Personnellement, je trouve que Bali est une belle île, je reconnais qu’elle doit se développer. Cependant le comportement de la population local est déroutante vis-à-vis des touristes. Ils sont parfois trop insistants et ne sont pas tous honnêtes. Par exemple, lorsque l’on va au restaurant, il nous est arrivé de ne pas avoir la totalité de la monnaie. Une fois ou deux ça peu passer, mais si c’est tout le temps, c’est pénible. Nous avons eu souvent cette situation vers Amed et un peu moins dans les autres villes.
A Ubud, nous étions un peu plus au calme. L’hôtel avait un charme fou.

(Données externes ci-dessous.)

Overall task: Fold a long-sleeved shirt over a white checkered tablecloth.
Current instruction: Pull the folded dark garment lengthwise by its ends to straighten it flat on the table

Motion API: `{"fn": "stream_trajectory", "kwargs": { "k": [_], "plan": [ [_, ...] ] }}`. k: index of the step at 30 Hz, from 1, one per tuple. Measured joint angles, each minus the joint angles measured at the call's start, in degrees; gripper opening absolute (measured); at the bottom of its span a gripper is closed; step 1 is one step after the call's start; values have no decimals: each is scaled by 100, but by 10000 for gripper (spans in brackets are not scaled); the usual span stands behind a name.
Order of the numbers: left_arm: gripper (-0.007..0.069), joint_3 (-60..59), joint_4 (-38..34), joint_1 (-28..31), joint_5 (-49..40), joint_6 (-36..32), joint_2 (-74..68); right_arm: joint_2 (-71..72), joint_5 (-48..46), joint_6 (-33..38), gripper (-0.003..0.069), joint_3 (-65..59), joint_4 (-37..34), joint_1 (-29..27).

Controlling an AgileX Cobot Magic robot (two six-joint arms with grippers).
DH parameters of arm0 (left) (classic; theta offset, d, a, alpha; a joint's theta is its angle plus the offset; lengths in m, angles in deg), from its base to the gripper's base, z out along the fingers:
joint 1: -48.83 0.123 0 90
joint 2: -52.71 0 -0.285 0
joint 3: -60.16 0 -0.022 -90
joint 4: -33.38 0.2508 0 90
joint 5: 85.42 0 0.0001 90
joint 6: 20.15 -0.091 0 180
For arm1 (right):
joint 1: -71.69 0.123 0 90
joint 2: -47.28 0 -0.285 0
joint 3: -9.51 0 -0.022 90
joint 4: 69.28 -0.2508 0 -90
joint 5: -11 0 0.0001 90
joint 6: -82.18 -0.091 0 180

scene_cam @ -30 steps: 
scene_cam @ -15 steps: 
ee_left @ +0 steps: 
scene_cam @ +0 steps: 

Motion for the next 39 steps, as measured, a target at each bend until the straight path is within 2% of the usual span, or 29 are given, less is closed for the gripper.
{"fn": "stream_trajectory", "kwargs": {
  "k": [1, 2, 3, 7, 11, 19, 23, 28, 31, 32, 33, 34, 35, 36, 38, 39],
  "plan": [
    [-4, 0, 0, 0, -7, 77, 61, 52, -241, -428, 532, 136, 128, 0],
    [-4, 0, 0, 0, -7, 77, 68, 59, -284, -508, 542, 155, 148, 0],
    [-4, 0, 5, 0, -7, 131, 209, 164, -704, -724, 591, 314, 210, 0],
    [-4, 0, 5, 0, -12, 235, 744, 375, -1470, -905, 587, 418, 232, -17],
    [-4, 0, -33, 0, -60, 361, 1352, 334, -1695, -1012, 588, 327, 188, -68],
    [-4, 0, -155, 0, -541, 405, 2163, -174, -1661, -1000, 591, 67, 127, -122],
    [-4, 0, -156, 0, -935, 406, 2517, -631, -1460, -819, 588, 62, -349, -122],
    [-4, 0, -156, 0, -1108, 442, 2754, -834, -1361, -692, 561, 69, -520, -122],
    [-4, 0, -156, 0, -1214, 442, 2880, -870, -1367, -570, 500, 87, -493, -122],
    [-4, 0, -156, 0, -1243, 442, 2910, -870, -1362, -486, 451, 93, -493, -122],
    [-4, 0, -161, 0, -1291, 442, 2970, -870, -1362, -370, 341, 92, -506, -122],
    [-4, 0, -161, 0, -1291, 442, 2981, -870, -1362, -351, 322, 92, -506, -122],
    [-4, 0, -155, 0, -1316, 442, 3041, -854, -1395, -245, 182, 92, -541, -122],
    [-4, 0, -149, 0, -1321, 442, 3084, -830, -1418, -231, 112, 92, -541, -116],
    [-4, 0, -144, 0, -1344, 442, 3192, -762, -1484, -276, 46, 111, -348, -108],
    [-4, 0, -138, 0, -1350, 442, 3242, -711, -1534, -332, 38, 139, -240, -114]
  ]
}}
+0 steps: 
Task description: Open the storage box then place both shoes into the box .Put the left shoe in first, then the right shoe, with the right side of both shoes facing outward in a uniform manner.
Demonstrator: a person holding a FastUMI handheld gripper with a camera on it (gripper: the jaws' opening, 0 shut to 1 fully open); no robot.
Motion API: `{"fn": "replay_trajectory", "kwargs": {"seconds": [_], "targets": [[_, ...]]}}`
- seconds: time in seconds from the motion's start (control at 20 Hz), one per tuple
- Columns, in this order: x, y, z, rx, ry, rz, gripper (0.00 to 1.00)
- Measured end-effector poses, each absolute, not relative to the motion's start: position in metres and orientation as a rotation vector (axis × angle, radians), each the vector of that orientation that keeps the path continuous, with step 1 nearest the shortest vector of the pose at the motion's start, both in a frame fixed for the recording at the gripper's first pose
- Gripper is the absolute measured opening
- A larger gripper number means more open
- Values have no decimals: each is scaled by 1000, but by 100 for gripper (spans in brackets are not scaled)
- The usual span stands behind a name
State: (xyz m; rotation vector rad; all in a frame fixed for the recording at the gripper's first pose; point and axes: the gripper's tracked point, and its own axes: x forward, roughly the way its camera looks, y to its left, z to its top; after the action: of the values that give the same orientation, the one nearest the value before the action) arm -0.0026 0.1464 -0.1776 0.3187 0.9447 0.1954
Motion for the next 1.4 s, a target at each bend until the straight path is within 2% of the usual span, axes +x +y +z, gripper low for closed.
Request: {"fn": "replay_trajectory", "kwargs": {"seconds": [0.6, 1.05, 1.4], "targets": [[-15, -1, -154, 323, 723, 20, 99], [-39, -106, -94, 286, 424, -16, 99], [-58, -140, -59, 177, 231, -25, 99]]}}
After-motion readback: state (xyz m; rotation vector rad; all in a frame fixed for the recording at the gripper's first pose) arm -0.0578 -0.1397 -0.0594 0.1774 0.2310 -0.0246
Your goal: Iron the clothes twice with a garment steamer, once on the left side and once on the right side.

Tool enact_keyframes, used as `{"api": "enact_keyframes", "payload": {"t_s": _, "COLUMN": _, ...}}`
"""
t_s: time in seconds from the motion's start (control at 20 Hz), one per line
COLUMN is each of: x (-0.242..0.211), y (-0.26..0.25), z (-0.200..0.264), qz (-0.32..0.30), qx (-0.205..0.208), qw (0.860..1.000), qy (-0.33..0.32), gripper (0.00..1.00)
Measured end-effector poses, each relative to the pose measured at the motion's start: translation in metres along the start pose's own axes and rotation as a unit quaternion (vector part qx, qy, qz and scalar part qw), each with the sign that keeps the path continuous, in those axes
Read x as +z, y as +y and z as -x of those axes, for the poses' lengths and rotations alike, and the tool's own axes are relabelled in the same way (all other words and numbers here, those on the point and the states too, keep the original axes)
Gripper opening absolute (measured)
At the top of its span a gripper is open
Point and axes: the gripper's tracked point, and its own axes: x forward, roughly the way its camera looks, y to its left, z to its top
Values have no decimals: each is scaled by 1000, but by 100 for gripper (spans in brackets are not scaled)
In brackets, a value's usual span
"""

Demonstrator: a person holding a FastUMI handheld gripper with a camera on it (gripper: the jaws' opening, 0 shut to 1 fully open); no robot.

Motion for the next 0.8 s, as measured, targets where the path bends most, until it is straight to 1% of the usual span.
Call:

Solène et Guillaume étaient juste à côté de notre chambre. Chacun avait une terrasse qui donnait sur le jardin composé d’orangers, palmiers et autre variété de plantes. Nous avons loué des scooters pour se déplacer. Nous avions le vent de la liberté pour nous.
BALLADE PARMIS LE RIZ.
Lorenzo que nous avions rencontré en Australie nous a également rejoints. Nous sommes allés tous les 5 au niveau de Kabupaten Tabanan pour voir les plateaux de rizières. Le paysage est magnifique et à couper le souffle. Nous nous sommes arrêtés sur un point de vue, nous avions une vue panoramique grandiose où les nuances de vert dominaient toute la vallée.
Un peu plus bas, on aperçoit un chemin qui se fond sur les plateaux. On l’empreint donc et nous rencontrons sur la route les paysans, des coqs, étables avec de belles vaches. Ici il n’y a pas de tracteurs, machines industrielles .. Tout se fait traditionnellement, ce qui fait de cet endroit sa beauté et son authenticité.
Avant que Lorenzo parte pour Lambok, nous sommes allés à la cascade de Nung Nung situé au nord de Ubud. Il y a environ 500 marches à descendre avant d’admirer la chute d’eau.